Then and Now: 100 years of VAS review — a tour de force of talent

The Times | Sunday February 18 2024

Then and Now: 100 Years of Visual Arts Scotland
RSA, Edinburgh
****

With more than 300 exhibits, drawn from a membership of 1,200, this show is the biggest in VAS’s history. Although it occupies most of the Royal Scottish Academy’s voluminous galleries, it manages to retain an uncluttered feel. With such an eclectic mix of material ― ceramics, furniture, sculpture, tapestry, painting, prints, glass, and installation ― there’s always a presentational dilemma.

The choice here is neither thematic nor by medium but, rather, by colour, tone and texture. Each gallery has a discrete feel and aesthetic, and this works, as if by magic.

One gallery, for example, focuses mainly on smaller works and crafted objects of wood and found material. You’ll find unframed paintings and prints in a 30x30cm format, where there are bargains to be had ― for example Frances Innes’s acrylic East Coast Winter Storm and Jenny Smith’s botanical cyanotype drawings.

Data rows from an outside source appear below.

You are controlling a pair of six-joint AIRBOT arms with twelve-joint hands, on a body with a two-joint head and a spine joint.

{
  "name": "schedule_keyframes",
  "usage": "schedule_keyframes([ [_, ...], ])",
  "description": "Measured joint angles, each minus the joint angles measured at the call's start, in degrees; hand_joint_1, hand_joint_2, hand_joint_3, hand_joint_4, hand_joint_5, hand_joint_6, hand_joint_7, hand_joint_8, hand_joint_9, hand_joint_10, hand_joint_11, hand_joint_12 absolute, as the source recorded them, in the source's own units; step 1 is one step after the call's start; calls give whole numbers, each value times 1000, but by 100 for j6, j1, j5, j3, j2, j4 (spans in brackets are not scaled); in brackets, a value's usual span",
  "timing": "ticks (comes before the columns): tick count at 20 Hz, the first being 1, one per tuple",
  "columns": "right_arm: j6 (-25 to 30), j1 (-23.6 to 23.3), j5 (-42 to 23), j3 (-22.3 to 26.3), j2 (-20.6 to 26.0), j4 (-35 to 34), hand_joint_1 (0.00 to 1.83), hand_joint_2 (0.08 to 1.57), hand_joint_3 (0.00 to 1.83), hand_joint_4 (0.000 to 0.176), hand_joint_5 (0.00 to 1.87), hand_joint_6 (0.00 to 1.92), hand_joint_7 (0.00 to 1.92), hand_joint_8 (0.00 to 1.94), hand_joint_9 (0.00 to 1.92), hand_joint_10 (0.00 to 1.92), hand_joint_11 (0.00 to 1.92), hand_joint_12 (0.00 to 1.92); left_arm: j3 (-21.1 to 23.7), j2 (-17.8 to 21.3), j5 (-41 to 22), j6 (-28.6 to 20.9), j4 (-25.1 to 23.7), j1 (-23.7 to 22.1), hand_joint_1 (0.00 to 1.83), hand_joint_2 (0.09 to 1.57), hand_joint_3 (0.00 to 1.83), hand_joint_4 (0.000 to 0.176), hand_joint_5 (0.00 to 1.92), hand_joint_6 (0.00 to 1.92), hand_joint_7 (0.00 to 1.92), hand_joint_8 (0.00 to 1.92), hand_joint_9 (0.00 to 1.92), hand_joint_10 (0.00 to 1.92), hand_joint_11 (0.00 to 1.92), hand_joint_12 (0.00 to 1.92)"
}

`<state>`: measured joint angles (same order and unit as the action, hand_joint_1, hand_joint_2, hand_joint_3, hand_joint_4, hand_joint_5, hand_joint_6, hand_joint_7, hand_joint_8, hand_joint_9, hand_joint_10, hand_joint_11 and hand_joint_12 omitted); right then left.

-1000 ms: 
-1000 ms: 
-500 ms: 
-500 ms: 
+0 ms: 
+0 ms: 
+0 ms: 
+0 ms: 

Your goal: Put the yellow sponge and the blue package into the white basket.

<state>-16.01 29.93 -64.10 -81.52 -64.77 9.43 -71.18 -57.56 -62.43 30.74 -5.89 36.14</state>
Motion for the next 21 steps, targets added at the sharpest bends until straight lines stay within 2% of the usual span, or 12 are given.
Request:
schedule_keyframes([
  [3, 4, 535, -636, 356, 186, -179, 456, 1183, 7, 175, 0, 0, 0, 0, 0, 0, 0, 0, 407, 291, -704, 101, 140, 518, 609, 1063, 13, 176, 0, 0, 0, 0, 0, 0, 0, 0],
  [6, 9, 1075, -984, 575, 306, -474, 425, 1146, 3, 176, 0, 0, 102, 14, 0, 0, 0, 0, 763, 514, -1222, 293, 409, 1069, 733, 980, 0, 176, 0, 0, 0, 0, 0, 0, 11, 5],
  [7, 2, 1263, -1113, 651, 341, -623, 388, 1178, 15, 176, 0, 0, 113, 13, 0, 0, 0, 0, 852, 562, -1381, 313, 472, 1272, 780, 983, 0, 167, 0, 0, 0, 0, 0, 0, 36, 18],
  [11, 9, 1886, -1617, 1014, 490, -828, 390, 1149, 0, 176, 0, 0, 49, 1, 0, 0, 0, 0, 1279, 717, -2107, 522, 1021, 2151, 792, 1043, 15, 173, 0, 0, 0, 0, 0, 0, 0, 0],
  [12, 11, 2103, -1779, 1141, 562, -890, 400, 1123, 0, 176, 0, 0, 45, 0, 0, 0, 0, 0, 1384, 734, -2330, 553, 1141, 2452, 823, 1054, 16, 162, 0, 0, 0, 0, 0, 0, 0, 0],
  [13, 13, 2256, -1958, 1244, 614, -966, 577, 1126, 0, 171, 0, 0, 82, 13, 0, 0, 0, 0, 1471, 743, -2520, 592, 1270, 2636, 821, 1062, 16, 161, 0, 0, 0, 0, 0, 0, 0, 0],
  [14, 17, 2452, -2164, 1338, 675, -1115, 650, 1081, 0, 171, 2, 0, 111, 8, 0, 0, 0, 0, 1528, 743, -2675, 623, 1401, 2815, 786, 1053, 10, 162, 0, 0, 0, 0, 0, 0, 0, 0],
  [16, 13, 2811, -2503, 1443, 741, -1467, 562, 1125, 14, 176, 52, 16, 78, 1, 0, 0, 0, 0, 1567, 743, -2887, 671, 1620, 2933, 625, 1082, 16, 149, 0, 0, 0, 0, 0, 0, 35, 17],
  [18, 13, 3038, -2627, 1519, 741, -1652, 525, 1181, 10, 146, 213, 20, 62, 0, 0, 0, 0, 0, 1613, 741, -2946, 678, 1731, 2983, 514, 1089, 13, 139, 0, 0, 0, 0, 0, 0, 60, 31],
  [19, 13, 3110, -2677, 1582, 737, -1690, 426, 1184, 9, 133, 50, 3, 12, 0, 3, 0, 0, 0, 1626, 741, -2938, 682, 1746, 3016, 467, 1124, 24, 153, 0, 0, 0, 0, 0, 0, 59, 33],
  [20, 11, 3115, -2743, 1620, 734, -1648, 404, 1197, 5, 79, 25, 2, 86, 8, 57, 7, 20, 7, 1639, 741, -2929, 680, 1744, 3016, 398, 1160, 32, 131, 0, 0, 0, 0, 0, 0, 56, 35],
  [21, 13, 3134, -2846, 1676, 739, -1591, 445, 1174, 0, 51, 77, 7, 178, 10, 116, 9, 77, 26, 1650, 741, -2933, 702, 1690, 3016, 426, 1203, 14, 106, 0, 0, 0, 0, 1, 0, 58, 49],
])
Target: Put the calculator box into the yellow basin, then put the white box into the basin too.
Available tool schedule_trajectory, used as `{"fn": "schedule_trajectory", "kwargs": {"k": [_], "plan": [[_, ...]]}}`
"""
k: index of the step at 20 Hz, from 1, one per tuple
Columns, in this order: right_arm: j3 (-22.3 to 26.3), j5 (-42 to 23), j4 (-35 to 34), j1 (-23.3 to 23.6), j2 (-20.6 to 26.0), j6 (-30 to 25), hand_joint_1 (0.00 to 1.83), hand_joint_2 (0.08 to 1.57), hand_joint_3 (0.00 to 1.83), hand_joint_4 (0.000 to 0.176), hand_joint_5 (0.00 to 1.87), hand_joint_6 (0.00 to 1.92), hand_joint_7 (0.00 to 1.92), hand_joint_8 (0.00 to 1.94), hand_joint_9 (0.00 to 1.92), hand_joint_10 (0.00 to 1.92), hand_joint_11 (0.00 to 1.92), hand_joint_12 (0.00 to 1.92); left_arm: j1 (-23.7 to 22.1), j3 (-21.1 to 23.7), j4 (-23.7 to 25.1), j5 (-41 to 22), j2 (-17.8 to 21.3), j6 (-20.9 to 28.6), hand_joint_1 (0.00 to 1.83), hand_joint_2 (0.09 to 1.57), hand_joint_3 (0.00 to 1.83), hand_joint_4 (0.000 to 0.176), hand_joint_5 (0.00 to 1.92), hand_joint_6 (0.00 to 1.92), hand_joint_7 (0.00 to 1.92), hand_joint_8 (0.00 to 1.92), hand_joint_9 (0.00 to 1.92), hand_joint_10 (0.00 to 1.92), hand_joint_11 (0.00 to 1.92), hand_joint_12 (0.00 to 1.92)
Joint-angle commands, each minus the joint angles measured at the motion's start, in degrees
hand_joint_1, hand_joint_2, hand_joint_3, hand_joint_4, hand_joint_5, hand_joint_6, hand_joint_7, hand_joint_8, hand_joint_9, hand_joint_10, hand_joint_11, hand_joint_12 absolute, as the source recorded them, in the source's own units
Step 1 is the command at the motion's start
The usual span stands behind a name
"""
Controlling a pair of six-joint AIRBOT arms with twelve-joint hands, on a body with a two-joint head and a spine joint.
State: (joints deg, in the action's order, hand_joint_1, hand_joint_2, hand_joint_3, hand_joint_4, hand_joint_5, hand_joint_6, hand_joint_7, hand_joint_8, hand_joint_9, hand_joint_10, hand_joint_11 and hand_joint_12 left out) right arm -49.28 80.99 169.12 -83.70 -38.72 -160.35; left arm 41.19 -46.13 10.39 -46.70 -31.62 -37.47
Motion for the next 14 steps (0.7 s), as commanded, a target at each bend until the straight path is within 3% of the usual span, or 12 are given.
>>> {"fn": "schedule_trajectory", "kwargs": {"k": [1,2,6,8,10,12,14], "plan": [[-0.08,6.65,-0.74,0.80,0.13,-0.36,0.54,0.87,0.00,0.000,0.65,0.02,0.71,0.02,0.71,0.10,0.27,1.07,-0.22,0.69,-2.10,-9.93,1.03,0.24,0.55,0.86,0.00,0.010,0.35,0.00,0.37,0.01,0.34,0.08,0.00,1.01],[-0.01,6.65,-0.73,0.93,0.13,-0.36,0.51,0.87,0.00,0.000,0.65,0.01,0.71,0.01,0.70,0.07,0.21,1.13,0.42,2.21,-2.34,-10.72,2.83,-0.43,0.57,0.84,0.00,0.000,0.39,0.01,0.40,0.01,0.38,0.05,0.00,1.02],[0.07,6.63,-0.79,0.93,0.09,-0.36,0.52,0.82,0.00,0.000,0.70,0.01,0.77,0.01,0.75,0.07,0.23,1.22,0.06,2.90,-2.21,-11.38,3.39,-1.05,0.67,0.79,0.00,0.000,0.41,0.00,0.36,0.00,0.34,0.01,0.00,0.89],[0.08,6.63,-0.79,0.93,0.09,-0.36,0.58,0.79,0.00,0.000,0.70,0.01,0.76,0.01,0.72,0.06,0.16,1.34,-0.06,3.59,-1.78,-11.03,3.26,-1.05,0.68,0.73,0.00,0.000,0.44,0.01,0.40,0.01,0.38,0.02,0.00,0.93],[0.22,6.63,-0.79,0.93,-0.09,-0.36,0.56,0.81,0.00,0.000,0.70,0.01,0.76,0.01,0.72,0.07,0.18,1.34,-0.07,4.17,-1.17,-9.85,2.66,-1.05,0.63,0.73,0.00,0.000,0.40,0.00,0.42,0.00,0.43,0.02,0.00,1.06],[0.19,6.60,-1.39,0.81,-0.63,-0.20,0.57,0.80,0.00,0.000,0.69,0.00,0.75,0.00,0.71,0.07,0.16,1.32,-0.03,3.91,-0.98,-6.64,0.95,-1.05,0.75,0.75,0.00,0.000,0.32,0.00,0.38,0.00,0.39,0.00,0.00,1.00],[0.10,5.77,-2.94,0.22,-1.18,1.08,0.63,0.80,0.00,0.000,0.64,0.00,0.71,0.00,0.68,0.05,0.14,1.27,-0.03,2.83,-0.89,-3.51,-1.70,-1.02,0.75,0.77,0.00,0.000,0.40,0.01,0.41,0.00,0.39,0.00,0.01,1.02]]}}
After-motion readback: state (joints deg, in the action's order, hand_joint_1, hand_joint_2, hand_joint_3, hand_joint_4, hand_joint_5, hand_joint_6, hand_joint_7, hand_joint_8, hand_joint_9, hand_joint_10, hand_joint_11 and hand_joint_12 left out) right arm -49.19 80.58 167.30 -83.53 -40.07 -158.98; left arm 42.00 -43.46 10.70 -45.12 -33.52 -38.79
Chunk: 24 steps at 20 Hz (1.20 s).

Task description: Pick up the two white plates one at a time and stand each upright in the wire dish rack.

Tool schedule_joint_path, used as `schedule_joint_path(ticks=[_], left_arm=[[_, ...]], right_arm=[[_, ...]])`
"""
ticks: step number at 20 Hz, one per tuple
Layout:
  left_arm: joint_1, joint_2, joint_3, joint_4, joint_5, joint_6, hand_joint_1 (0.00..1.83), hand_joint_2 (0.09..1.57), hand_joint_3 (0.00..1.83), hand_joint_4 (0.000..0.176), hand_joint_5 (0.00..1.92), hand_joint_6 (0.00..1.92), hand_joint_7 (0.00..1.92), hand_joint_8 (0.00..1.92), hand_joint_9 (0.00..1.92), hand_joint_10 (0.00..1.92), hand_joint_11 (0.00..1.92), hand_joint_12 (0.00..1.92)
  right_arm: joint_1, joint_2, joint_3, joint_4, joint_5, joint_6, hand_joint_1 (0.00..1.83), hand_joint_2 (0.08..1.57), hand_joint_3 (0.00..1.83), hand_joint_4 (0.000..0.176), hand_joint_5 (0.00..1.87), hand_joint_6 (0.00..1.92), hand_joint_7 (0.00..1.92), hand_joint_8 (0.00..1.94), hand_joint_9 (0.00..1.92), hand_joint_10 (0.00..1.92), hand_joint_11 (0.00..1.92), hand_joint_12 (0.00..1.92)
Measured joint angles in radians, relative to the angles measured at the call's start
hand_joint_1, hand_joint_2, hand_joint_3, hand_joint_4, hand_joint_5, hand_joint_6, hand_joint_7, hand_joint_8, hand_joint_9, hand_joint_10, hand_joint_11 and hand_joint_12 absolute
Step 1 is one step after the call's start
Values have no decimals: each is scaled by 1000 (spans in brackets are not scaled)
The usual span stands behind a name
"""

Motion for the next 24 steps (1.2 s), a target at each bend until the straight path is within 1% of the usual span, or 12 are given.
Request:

There’s a big, colourful, arresting explosion of greens and yellows in Andy Harper’s oil painting, Mellifluous, which seems to underline one of the unintended themes in the show ― nature. Another example isValley Section by Gillian Adair McFarland ― a palimpsest on silver birch bark, where cartographic contour lines have been lightly etched onto the surface.

It’s disappointing but no surprise, given the prominence of other organisations, that the “craft” element (“applied art” is a better term) is somewhat diminished, but there are still several skilled exponents who use clay, wood and other media to fashion their work. Adrian McCurdy’s Embers ― an oak stool that is part-sculpture, part-painting and part-utilitarian object ― defies traditional pigeon-holing.

Of note for its crafted ingenuity is the collaboration Chester Drawers, an upcycled combination of oak and plywood, by Christopher Britee-Steer, which has been covered with mysterious glyphs and ciphers by Gosia Walton.

Nearby there’s a huge, watery, blue-grey ink drawing on paper by Mary Walters entitled Ilulissat [Iceberg] that explodes with a natural energy. It’s neither landscape nor seascape, but mindscape, augmented by scrawled words in the Kalaallisut language.

The central gallery, always a difficult space to fill, mixes intensely coloured, wall-hung work with sculpture, freestanding and on plinths. Unmissable are the outsized, elongated and totally non-functional chairs by Martha Williams and a multi-coloured coracle by Jenny Pope, Buoyancy in unprecedented times ― certainly, an apt metaphor.

This centenary exhibition by one of Scotland’s foremost art organisations is a tour de force of artistic talent and curatorial intelligence. Congratulations to the exhibitors and curators. Its energy is badly needed.